Wie Sie mit Blutproben umgehen, kann über Erfolg oder Misserfolg von Alzheimer-Biomarker-Tests entscheiden
Ein globales Konsortium zeigt, wie Röhrchentyp, Verzögerungen und Lagerungstemperatur wichtige Alzheimer-Blutbiomarker-Messwerte erheblich verfälschen können.
Zusammenfassung
Forscher des Global Biomarker Standardization Consortium untersuchten, wie alltägliche Entscheidungen bei der Laborhandhabung – welches Röhrchen zur Blutentnahme verwendet wird, wie lange bis zur Zentrifugation gewartet wird und bei welcher Temperatur die Proben gelagert werden – die Genauigkeit von Alzheimer-Blutbiomarkern beeinflussen. In Experimenten mit jeweils 15 Teilnehmern stellten sie fest, dass alle fünf wichtigsten Biomarker (Amyloid-beta 42/40, GFAP, NfL und phosphorylierte Tau-Isoformen) allein durch den Typ des Entnahmeröhrchens um mehr als 10 % variierten. Amyloid-beta-Peptide erwiesen sich als besonders empfindlich: Sie nahmen bei Verzögerungen und Lagerung bei Raumtemperatur deutlich ab. GFAP und NfL stiegen unter schlechten Lagerbedingungen künstlich an. Phosphoryliertes Tau 217, das zunehmend klinisch eingesetzt wird, zeigte sich am robustesten. Das Team erarbeitete ein konsensbasiertes, evidenzbasiertes Protokoll zur weltweiten Standardisierung der Probenhandhabung für den klinischen Einsatz, klinische Studien und die Forschung.

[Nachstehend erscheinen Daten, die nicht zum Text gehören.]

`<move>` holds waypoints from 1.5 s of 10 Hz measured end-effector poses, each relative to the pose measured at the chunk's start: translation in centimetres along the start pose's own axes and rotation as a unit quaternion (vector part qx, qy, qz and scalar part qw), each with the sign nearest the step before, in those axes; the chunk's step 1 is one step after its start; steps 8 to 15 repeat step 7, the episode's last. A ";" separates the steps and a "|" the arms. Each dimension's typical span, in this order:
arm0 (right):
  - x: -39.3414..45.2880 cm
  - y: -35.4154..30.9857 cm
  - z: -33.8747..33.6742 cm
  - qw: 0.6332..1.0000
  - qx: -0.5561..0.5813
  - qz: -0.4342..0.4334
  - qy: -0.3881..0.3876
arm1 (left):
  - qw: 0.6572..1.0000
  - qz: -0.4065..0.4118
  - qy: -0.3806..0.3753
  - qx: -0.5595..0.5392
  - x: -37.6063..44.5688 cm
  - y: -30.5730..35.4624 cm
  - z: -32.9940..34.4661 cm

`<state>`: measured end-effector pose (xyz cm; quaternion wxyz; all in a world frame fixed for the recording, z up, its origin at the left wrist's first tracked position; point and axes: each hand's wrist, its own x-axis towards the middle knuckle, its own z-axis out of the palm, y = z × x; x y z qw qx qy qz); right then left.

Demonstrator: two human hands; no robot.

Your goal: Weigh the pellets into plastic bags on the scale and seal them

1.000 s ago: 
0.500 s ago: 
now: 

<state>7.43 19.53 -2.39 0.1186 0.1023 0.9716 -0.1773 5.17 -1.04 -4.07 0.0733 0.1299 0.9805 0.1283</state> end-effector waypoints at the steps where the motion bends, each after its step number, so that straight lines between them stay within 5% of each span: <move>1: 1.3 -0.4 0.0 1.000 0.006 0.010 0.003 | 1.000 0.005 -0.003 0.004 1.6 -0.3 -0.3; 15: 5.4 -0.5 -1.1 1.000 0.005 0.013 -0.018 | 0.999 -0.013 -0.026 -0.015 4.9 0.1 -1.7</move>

Detaillierte Zusammenfassung
Blutbasierte Biomarker für die Alzheimer-Krankheit — darunter Amyloid-beta (Aβ42, Aβ40), phosphoryliertes Tau (pTau)-Isoformen, saures Gliafaserprotein (GFAP) und leichtes Neurofilament (NfL) — haben die Erkennung und Überwachung der Krankheit grundlegend verändert. Da Anti-Amyloid-Therapien zunehmend klinisch eingesetzt werden und Bluttests Einzug in die Primärversorgung halten, hängt die Genauigkeit dieser Messungen nicht nur vom Test selbst ab, sondern auch davon, was mit der Probe vor der Analyse geschieht. Das Global Biomarker Standardization Consortium hat sich systematisch damit befasst, in welchem Ausmaß routinemäßige Handhabungsentscheidungen die Ergebnisse verfälschen können.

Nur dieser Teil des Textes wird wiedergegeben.